▸ **To do**:
Go through the listing below and reproduce it word for word.

▸ **Data below**:
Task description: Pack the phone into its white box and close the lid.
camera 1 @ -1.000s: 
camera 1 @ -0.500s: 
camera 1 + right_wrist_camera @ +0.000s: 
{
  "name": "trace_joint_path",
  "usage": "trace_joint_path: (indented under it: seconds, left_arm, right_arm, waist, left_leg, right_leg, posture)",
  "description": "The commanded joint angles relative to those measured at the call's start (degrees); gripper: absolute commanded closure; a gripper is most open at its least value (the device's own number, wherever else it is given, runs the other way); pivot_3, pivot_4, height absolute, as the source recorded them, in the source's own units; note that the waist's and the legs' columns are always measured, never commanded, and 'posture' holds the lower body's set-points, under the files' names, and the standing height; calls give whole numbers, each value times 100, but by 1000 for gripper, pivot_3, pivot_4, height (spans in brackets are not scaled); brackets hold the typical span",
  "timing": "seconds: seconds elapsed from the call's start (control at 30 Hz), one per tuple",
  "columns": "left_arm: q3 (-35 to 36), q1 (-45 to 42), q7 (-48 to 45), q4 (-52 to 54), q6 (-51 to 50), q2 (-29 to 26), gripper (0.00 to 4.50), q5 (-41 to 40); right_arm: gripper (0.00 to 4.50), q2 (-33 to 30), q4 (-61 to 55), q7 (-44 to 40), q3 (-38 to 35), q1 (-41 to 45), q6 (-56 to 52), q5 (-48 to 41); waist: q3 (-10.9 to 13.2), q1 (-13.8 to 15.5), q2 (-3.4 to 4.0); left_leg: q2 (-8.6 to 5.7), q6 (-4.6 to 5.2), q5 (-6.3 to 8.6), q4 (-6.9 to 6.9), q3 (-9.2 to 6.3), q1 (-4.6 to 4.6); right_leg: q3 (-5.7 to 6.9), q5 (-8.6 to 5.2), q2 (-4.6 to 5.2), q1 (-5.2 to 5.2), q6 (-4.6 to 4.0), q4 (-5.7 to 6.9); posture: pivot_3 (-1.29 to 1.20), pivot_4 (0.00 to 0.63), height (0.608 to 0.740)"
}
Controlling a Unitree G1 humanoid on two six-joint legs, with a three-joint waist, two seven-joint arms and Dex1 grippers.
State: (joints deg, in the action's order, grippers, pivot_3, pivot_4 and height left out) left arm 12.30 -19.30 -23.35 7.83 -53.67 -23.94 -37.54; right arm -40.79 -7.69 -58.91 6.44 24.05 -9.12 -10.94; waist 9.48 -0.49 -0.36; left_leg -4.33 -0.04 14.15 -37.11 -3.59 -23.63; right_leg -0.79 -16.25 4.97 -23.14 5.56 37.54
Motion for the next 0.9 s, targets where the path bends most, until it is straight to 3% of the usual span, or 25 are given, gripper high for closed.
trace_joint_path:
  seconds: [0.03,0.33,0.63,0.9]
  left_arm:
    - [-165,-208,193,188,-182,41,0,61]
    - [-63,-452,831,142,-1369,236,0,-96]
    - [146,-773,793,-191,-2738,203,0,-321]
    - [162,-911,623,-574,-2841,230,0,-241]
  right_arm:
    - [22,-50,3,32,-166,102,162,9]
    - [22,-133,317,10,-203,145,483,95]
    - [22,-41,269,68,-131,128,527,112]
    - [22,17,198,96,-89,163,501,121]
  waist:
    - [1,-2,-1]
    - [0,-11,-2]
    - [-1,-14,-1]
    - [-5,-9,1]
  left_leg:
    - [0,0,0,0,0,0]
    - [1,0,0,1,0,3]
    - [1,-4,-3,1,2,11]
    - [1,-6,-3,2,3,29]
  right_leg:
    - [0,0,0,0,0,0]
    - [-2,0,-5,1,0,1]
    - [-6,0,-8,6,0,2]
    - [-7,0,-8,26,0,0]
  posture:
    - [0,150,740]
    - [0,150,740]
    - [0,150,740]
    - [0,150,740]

▸ **Output**:
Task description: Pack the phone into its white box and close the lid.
camera 1 @ -1.000s: 
camera 1 @ -0.500s: 
camera 1 + right_wrist_camera @ +0.000s: 
{
  "name": "trace_joint_path",
  "usage": "trace_joint_path: (indented under it: seconds, left_arm, right_arm, waist, left_leg, right_leg, posture)",
  "description": "The commanded joint angles relative to those measured at the call's start (degrees); gripper: absolute commanded closure; a gripper is most open at its least value (the device's own number, wherever else it is given, runs the other way); pivot_3, pivot_4, height absolute, as the source recorded them, in the source's own units; note that the waist's and the legs' columns are always measured, never commanded, and 'posture' holds the lower body's set-points, under the files' names, and the standing height; calls give whole numbers, each value times 100, but by 1000 for gripper, pivot_3, pivot_4, height (spans in brackets are not scaled); brackets hold the typical span",
  "timing": "seconds: seconds elapsed from the call's start (control at 30 Hz), one per tuple",
  "columns": "left_arm: q3 (-35 to 36), q1 (-45 to 42), q7 (-48 to 45), q4 (-52 to 54), q6 (-51 to 50), q2 (-29 to 26), gripper (0.00 to 4.50), q5 (-41 to 40); right_arm: gripper (0.00 to 4.50), q2 (-33 to 30), q4 (-61 to 55), q7 (-44 to 40), q3 (-38 to 35), q1 (-41 to 45), q6 (-56 to 52), q5 (-48 to 41); waist: q3 (-10.9 to 13.2), q1 (-13.8 to 15.5), q2 (-3.4 to 4.0); left_leg: q2 (-8.6 to 5.7), q6 (-4.6 to 5.2), q5 (-6.3 to 8.6), q4 (-6.9 to 6.9), q3 (-9.2 to 6.3), q1 (-4.6 to 4.6); right_leg: q3 (-5.7 to 6.9), q5 (-8.6 to 5.2), q2 (-4.6 to 5.2), q1 (-5.2 to 5.2), q6 (-4.6 to 4.0), q4 (-5.7 to 6.9); posture: pivot_3 (-1.29 to 1.20), pivot_4 (0.00 to 0.63), height (0.608 to 0.740)"
}
Controlling a Unitree G1 humanoid on two six-joint legs, with a three-joint waist, two seven-joint arms and Dex1 grippers.
State: (joints deg, in the action's order, grippers, pivot_3, pivot_4 and height left out) left arm 12.30 -19.30 -23.35 7.83 -53.67 -23.94 -37.54; right arm -40.79 -7.69 -58.91 6.44 24.05 -9.12 -10.94; waist 9.48 -0.49 -0.36; left_leg -4.33 -0.04 14.15 -37.11 -3.59 -23.63; right_leg -0.79 -16.25 4.97 -23.14 5.56 37.54
Motion for the next 0.9 s, targets where the path bends most, until it is straight to 3% of the usual span, or 25 are given, gripper high for closed.
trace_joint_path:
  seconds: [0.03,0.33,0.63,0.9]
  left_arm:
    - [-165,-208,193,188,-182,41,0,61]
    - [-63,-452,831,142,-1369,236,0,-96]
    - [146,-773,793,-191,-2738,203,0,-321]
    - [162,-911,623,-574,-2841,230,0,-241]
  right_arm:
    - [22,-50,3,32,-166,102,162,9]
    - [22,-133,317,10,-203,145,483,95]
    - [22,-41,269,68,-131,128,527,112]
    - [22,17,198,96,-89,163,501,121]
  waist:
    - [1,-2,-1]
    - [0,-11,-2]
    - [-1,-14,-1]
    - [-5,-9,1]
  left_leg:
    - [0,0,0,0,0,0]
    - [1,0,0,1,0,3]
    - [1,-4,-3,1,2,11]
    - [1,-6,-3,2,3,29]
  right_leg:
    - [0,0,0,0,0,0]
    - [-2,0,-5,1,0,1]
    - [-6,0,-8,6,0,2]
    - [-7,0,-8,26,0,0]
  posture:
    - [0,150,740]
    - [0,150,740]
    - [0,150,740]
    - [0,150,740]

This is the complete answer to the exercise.